On 06/09/2013 11:14 PM, Calum Polwart wrote:
...
What we are trying to do is determine the most appropriate number to
make the capsules. (Our dosing is more complex but lets stick to
something simple. I can safely assure you that vritually no-one actually
needs 250 or 500mg as a dose of amoxicillin... ...thats just a dose to
get them into a therapeutic window, and I'm 99% certain 250 and 500 are
used coz they are round numbers. if 337.5 more reliably got everyone in
the window without kicking anyone out the window that'd be a better dose
to use! So... what I'm looking to do is model the 'theoretical dose
required' (which we know) and the dose delivered using several starting
points to get the 'best fit'. We know they need to be within 7% of each
other, but if one starting point can get 85% of doses within 5% we think
that might be better than one that only gets 50% within 5%.

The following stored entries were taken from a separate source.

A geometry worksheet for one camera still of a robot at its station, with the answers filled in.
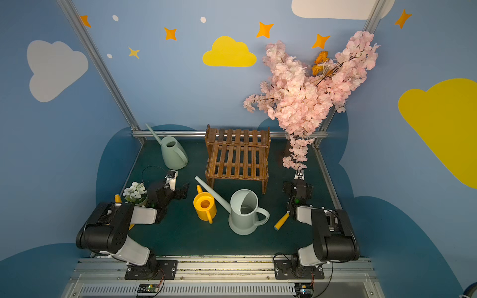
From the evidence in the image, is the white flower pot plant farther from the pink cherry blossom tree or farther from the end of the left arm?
the pink cherry blossom tree


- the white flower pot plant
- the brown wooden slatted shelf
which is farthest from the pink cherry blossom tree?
the white flower pot plant

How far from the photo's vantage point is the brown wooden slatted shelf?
87 cm

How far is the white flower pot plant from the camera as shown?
84 cm
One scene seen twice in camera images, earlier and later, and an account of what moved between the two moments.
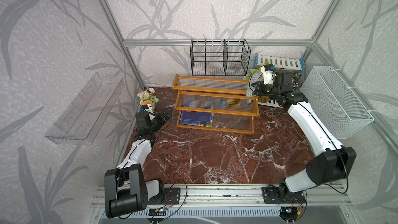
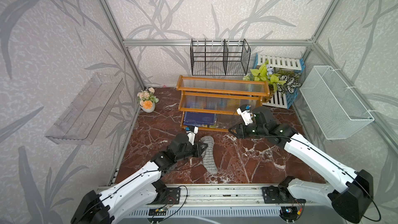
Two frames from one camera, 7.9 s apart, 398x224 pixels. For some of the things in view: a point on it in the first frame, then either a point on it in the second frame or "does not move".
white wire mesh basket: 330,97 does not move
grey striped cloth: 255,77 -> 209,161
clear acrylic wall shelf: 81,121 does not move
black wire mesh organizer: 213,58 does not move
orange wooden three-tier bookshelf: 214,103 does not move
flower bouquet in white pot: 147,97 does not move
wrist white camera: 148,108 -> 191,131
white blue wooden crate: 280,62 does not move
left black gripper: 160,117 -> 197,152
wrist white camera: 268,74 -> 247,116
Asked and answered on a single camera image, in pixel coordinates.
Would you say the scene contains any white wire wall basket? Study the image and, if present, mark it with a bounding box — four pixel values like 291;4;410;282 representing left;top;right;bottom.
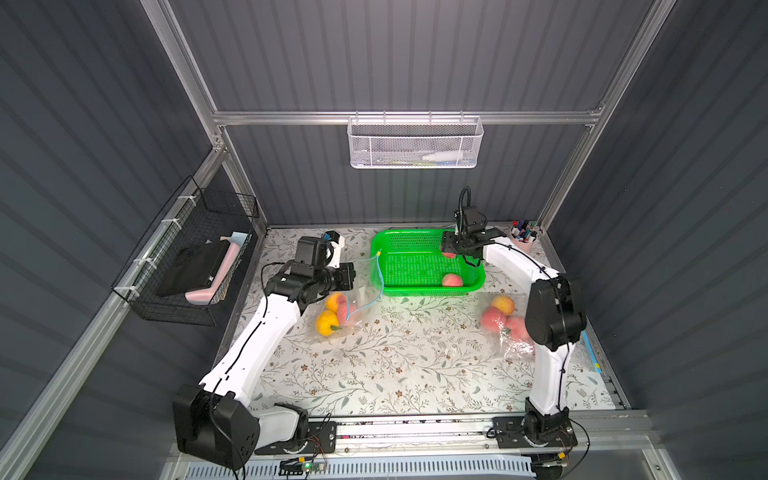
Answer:
346;115;485;170

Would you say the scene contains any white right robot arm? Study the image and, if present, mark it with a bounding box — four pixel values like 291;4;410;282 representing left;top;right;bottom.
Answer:
441;203;587;447

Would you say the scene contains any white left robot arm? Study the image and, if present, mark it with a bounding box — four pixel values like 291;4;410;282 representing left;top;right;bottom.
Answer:
172;231;356;473

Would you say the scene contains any black flat case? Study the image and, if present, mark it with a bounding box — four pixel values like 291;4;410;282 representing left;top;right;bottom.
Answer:
156;240;227;297

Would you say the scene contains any clear zip-top bag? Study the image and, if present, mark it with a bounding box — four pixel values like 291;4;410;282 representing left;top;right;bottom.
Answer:
479;292;603;376
315;251;384;339

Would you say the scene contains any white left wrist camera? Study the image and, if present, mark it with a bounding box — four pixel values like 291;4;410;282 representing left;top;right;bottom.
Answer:
323;230;345;269

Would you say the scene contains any white tube in basket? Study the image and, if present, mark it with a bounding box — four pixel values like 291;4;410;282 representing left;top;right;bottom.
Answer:
421;150;464;164

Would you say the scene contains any pink handle tool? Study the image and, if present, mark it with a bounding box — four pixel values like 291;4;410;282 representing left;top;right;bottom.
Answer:
185;237;242;306

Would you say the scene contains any red yellow peach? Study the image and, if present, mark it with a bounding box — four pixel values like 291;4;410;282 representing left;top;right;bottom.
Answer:
491;295;515;316

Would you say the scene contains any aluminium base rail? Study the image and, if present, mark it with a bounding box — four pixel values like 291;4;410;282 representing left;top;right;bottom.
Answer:
179;413;601;457

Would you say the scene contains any green plastic basket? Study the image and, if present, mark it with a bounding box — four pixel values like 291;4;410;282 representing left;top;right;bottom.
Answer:
371;229;486;297

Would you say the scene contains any black wire side basket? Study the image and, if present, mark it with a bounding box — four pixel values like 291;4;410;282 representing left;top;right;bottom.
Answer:
112;177;260;327

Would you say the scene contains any pink metal pen bucket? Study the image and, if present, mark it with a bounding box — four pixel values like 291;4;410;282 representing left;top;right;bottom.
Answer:
509;220;538;253

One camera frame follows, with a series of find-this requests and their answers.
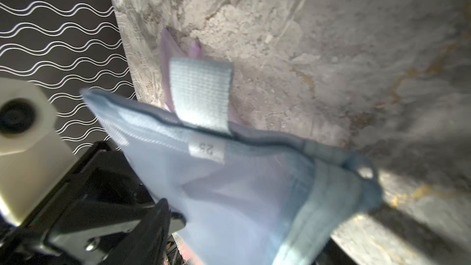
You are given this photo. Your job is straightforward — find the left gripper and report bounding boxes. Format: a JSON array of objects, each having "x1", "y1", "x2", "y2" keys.
[{"x1": 1, "y1": 141, "x2": 186, "y2": 265}]

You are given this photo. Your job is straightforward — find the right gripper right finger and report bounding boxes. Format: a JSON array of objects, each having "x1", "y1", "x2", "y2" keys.
[{"x1": 314, "y1": 239, "x2": 357, "y2": 265}]

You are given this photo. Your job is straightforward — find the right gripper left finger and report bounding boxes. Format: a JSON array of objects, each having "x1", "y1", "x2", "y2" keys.
[{"x1": 103, "y1": 199, "x2": 170, "y2": 265}]

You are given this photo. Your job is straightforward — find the blue trim pouch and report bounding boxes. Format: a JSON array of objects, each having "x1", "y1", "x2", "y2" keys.
[{"x1": 80, "y1": 56, "x2": 384, "y2": 265}]

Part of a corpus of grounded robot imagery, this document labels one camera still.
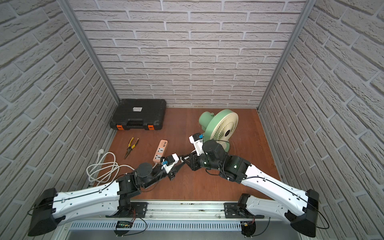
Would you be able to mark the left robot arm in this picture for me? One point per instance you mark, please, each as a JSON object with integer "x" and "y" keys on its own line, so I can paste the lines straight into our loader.
{"x": 113, "y": 200}

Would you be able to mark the yellow handled pliers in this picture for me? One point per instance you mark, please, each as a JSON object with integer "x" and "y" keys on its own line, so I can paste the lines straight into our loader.
{"x": 131, "y": 146}

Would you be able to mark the aluminium front rail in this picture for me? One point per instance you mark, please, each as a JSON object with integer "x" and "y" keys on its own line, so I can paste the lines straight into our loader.
{"x": 186, "y": 210}

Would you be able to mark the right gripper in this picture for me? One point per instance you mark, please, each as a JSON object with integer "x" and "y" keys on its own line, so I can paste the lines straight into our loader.
{"x": 192, "y": 159}

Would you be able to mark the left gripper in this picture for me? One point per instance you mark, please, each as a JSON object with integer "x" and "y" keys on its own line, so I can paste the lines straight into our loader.
{"x": 172, "y": 170}

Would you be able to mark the small green circuit board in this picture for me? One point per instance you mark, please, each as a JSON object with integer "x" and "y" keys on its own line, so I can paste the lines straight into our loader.
{"x": 124, "y": 225}

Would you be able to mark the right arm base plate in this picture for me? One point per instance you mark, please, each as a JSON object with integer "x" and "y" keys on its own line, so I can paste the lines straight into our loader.
{"x": 232, "y": 211}

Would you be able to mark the pink power strip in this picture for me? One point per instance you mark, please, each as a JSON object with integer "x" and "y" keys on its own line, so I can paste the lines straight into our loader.
{"x": 160, "y": 152}

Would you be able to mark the left aluminium corner post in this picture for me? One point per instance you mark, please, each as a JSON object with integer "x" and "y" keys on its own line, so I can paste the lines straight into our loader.
{"x": 80, "y": 32}

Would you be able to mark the aluminium corner post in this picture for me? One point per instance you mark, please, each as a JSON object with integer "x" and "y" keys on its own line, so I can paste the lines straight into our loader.
{"x": 80, "y": 32}
{"x": 308, "y": 6}

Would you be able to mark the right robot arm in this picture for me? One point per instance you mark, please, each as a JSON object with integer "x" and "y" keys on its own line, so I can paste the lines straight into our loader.
{"x": 238, "y": 170}

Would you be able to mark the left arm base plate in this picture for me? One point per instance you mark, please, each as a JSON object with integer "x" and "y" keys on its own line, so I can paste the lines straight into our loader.
{"x": 133, "y": 209}

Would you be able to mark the green desk fan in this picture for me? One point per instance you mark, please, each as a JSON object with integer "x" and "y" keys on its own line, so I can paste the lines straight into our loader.
{"x": 219, "y": 127}

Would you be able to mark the black plastic tool case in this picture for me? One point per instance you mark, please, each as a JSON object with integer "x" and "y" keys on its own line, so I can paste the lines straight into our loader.
{"x": 147, "y": 114}

Okay, I think I see what you are attempting now. You are stuck with
fairly large dosage increments (say powers of two) and you want to have
a "base" value that will be appropriate for the greatest number of
patients. So, your range of doses can be generated with:
d * 2 ^ (0:m)
where d is some constant and m+1 is the number of doses you want to
generate. For your amoxcillin, d=250 and m=1, so you get 250 and 500mg.
Given this relationship (or any other one you can define), you want to
set your base dose so that it is close to the mode of the patient
distribution. This means that the greatest number of patients will be
suitably dosed with your base dose. I would probably try to solve this
by brute force, setting the base dose at the mode and then moving it up
and down until the dose was appropriate for the largest number of patients.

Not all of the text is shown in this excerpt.